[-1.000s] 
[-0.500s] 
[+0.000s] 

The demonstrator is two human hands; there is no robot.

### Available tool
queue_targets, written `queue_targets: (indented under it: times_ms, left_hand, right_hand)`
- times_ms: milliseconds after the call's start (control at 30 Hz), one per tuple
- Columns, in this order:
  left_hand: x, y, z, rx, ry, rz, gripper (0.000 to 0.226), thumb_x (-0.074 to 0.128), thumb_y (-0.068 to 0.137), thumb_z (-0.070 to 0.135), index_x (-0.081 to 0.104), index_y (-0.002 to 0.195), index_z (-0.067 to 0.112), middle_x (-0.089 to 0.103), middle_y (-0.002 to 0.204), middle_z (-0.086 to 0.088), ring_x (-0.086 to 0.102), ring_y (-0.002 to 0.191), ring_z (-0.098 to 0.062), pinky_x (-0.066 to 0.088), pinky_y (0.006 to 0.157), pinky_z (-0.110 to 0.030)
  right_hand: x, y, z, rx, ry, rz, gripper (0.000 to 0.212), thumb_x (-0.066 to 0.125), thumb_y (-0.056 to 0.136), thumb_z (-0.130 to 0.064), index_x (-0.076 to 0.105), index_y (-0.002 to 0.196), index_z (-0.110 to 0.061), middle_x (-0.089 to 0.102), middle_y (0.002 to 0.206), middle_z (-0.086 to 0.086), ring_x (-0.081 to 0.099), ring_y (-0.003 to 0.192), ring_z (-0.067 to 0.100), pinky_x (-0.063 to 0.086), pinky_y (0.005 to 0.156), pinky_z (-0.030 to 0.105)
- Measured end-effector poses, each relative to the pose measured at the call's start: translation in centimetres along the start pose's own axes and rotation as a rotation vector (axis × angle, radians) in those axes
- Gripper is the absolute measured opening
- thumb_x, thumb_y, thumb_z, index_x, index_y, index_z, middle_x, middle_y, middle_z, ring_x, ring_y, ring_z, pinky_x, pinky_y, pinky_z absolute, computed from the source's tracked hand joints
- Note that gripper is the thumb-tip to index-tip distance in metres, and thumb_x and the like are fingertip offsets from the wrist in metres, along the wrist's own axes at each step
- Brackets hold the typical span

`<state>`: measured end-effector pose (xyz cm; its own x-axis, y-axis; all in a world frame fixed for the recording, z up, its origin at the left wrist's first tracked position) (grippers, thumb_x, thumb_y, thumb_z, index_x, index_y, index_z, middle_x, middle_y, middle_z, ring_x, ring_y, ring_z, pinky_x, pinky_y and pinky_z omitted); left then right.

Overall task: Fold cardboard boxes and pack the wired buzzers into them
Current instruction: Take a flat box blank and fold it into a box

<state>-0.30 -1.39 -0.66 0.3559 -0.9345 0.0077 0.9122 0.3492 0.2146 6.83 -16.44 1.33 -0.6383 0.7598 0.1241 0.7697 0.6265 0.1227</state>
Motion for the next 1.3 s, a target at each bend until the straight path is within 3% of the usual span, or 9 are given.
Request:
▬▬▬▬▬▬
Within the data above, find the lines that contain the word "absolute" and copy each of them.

ANSWER BOX.
- Gripper is the absolute measured opening
- thumb_x, thumb_y, thumb_z, index_x, index_y, index_z, middle_x, middle_y, middle_z, ring_x, ring_y, ring_z, pinky_x, pinky_y, pinky_z absolute, computed from the source's tracked hand joints

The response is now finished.